(Dataset records)
******************************

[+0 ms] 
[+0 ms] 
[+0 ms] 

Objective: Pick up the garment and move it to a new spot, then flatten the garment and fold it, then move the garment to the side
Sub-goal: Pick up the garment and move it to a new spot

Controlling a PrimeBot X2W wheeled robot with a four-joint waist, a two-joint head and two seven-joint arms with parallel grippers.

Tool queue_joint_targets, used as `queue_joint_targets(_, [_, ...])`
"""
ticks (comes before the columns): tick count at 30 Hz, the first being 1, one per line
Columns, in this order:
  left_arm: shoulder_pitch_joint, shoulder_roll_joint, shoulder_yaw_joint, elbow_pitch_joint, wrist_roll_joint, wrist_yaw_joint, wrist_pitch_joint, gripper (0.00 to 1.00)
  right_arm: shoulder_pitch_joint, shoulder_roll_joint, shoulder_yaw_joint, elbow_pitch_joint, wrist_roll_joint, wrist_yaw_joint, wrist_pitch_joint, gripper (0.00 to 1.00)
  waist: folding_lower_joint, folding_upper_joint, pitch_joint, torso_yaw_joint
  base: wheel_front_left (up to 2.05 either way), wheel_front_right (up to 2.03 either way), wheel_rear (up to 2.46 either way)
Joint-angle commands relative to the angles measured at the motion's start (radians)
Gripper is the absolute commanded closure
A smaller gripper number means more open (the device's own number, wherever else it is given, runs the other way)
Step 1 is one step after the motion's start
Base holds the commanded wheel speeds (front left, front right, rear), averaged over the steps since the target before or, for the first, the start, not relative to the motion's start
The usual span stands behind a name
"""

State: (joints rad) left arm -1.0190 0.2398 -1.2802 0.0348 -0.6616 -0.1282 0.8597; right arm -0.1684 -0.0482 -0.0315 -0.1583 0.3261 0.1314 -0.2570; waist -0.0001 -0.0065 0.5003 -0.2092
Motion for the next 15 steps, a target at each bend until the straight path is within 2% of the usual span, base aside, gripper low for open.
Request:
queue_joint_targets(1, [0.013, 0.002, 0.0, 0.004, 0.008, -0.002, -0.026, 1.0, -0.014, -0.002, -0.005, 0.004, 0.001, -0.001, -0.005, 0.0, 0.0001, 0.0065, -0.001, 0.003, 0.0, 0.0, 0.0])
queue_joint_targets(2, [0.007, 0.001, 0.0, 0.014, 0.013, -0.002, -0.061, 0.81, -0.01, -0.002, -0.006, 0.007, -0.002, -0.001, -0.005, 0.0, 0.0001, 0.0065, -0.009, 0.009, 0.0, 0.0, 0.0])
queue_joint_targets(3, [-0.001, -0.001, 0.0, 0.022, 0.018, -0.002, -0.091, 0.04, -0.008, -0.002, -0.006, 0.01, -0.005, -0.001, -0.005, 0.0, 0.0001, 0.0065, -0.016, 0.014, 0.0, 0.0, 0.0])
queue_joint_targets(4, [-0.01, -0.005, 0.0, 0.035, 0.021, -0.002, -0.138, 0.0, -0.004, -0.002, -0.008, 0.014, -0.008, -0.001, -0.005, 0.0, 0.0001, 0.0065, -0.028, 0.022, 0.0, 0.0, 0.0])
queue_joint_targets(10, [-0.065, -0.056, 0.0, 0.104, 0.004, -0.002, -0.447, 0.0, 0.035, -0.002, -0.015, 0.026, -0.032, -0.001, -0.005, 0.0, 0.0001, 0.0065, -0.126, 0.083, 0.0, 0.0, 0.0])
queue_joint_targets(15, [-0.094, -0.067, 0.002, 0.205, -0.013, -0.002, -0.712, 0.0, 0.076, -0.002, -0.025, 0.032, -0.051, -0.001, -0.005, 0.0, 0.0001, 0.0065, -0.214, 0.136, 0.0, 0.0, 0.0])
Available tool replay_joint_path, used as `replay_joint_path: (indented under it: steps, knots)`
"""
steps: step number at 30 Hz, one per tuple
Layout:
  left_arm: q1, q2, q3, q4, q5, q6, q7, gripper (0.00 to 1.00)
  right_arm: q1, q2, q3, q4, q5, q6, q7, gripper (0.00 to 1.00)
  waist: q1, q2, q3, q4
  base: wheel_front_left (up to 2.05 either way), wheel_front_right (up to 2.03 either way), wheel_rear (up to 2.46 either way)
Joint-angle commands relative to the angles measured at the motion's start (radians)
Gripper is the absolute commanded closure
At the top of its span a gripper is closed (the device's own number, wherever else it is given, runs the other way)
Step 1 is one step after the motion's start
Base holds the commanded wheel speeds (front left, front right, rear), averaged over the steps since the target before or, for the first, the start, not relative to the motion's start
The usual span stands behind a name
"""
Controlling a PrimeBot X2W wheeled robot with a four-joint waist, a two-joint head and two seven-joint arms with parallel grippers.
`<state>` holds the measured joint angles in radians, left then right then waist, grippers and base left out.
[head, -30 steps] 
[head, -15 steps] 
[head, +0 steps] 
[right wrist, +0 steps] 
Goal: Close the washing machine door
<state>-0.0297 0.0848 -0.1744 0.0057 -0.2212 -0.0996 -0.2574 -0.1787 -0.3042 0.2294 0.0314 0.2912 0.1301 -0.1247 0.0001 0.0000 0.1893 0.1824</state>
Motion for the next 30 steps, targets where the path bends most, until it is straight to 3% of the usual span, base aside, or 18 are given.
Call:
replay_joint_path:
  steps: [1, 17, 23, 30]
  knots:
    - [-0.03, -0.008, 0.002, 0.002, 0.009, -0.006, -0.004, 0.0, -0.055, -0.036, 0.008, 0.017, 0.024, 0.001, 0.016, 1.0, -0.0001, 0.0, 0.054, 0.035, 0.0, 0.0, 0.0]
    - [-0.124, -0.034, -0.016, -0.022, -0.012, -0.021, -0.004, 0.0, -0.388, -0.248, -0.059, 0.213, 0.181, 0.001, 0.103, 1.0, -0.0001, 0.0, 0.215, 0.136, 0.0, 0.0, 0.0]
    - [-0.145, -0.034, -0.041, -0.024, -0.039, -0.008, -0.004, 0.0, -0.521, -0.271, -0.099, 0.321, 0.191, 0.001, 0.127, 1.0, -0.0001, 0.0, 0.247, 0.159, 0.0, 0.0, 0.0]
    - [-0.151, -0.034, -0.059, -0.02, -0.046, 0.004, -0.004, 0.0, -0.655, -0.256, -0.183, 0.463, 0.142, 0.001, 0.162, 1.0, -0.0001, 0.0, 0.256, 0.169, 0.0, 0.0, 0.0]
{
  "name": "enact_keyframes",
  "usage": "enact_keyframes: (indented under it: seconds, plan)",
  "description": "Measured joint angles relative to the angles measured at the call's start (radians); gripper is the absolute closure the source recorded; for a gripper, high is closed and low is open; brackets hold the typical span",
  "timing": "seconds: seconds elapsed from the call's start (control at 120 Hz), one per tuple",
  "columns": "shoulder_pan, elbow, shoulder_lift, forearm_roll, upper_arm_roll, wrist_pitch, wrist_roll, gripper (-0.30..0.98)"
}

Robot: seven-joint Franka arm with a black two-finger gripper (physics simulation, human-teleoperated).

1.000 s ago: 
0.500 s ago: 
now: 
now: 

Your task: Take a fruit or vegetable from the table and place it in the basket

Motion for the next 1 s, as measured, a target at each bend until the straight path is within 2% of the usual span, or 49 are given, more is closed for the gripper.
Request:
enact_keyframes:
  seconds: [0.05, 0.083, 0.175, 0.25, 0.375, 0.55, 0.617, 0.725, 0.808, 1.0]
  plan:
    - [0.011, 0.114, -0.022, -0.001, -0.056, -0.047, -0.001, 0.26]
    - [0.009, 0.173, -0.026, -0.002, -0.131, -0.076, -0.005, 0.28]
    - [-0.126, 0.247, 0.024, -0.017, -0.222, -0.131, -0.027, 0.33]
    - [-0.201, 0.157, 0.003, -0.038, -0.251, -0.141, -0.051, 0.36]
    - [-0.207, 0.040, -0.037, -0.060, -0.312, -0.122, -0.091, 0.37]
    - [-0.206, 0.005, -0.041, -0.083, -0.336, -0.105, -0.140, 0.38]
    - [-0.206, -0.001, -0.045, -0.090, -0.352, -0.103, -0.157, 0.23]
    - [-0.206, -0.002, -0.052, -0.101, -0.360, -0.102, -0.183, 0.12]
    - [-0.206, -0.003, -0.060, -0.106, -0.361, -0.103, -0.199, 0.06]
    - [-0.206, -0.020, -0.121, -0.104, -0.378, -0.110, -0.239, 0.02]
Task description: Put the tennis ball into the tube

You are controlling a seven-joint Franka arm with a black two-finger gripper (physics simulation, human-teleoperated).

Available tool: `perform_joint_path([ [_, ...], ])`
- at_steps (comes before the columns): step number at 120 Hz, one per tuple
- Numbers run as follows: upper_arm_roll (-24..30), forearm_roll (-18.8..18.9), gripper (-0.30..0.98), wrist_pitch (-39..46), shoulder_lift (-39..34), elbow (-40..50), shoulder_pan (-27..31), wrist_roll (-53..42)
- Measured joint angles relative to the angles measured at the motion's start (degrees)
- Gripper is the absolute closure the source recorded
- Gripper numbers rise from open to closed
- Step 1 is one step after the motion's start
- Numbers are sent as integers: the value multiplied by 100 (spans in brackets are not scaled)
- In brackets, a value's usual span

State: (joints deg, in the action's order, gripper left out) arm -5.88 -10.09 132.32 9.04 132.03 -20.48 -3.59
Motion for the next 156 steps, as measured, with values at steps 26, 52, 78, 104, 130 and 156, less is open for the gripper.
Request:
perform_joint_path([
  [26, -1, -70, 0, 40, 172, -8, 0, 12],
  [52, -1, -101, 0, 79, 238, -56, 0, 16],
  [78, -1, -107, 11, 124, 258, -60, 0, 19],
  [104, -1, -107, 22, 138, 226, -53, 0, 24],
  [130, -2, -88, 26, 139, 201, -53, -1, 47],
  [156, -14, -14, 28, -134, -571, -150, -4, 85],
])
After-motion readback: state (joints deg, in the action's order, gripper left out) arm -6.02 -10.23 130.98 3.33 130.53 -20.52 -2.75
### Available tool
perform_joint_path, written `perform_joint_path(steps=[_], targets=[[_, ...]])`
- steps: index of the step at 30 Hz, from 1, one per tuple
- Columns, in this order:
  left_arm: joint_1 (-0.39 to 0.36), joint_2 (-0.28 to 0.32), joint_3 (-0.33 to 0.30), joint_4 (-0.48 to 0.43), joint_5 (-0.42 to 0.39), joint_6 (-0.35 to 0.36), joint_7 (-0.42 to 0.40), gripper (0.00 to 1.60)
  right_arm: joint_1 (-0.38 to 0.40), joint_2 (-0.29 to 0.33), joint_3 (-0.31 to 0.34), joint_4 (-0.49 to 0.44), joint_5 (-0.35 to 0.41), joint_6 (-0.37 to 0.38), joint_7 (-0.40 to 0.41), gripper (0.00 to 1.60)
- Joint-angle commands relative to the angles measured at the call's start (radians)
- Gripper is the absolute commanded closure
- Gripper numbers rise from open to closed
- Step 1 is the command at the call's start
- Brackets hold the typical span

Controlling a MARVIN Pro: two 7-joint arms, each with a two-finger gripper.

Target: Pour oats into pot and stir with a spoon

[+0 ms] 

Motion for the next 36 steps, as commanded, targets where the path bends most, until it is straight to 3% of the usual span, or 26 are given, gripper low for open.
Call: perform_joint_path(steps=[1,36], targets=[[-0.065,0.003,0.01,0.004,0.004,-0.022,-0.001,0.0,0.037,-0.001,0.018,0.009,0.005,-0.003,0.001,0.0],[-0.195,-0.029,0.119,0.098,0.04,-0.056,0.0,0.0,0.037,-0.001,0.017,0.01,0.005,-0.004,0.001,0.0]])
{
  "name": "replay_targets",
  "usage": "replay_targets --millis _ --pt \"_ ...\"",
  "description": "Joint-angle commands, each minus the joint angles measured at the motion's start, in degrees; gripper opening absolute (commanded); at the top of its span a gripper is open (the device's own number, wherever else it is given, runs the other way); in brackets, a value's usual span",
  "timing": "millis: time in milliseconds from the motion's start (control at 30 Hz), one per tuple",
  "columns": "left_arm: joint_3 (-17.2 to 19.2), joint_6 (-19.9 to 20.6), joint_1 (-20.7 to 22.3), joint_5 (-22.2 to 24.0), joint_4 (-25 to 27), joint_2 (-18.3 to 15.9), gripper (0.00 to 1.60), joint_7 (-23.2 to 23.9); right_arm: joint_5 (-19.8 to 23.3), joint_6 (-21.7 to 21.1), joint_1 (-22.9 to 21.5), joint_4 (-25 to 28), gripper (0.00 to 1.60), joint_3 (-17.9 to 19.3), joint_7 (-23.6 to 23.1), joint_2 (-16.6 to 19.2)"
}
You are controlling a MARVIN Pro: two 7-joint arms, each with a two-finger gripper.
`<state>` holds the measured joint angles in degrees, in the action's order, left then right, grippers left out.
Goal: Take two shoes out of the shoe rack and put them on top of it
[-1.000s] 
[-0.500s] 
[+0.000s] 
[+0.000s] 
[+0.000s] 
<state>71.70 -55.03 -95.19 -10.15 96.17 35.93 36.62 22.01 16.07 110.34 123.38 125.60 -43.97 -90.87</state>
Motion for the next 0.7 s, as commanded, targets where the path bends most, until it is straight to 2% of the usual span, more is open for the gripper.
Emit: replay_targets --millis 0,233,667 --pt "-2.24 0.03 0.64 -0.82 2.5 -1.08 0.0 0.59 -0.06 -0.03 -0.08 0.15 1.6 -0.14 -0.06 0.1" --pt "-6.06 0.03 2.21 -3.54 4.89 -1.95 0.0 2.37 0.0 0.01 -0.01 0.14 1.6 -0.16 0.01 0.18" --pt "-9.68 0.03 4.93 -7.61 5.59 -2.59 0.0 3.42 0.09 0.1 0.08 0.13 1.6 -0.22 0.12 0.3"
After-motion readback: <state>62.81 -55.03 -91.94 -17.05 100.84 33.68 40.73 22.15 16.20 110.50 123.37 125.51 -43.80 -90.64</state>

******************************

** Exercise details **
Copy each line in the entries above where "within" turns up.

** Written response **
Motion for the next 15 steps, a target at each bend until the straight path is within 2% of the usual span, base aside, gripper low for open.
Motion for the next 1 s, as measured, a target at each bend until the straight path is within 2% of the usual span, or 49 are given, more is closed for the gripper.

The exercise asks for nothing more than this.